* _Prompt_:
Go through the records and report each line in which the word "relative" occurs.

Collection entries:
☆ ☆ ☆

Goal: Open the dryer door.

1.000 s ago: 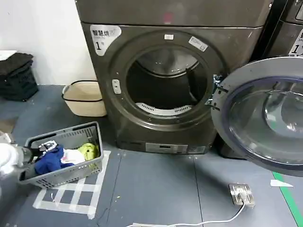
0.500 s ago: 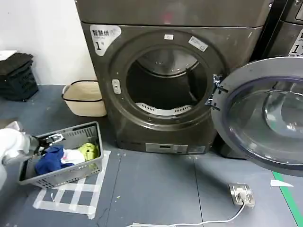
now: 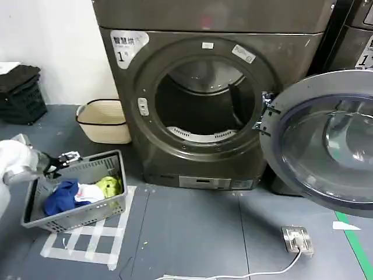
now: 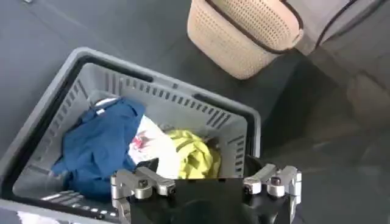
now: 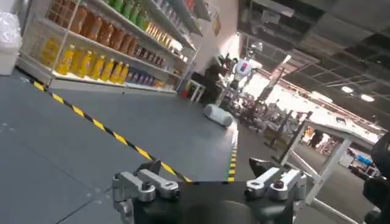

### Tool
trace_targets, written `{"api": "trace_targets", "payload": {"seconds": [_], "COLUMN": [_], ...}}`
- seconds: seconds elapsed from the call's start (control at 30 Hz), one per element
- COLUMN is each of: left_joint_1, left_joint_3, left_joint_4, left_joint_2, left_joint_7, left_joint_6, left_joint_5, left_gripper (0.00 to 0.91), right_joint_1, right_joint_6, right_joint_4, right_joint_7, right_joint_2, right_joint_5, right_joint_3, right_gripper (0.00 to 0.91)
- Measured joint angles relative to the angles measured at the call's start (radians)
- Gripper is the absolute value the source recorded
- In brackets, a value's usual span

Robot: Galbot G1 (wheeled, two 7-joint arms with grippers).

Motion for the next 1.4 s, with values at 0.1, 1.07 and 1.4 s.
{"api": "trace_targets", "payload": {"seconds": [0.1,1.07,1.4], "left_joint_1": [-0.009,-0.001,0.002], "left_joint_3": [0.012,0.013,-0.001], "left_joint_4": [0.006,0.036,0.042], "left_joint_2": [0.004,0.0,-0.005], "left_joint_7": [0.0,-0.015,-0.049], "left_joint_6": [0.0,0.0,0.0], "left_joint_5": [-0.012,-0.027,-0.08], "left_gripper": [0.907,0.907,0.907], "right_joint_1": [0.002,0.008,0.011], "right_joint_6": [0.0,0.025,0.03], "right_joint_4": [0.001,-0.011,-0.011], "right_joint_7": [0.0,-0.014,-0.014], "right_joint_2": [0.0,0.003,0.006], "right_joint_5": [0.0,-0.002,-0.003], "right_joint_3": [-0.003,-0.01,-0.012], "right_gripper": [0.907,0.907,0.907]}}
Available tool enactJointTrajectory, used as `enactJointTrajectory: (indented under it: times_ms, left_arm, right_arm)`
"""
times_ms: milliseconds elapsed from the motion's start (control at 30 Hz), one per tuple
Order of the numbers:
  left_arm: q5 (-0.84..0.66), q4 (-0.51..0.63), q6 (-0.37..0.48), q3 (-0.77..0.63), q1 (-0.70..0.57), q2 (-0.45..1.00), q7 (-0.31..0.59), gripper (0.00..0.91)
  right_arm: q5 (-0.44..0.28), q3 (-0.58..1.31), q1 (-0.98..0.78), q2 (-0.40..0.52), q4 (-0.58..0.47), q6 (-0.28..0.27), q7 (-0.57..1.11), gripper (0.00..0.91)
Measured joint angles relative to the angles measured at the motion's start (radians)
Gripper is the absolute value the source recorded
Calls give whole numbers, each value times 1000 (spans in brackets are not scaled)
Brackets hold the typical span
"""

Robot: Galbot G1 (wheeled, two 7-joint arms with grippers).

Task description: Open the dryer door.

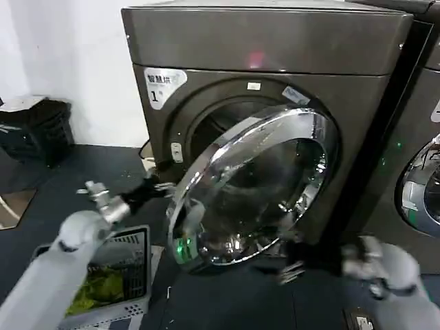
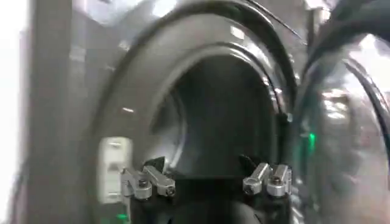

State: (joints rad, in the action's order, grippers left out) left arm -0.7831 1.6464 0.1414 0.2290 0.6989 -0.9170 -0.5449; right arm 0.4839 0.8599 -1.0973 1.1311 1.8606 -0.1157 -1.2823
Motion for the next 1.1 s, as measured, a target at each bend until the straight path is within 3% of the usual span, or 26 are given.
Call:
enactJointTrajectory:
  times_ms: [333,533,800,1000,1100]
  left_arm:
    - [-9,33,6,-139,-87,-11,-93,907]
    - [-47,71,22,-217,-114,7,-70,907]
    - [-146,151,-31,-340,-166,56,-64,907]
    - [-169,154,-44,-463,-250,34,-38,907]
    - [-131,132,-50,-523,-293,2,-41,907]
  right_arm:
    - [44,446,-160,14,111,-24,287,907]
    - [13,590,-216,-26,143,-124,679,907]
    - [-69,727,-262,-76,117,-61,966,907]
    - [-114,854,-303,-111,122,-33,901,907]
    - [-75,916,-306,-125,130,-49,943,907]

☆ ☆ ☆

* _Answer space_:
- Measured joint angles relative to the angles measured at the call's start (radians)
Measured joint angles relative to the angles measured at the motion's start (radians)

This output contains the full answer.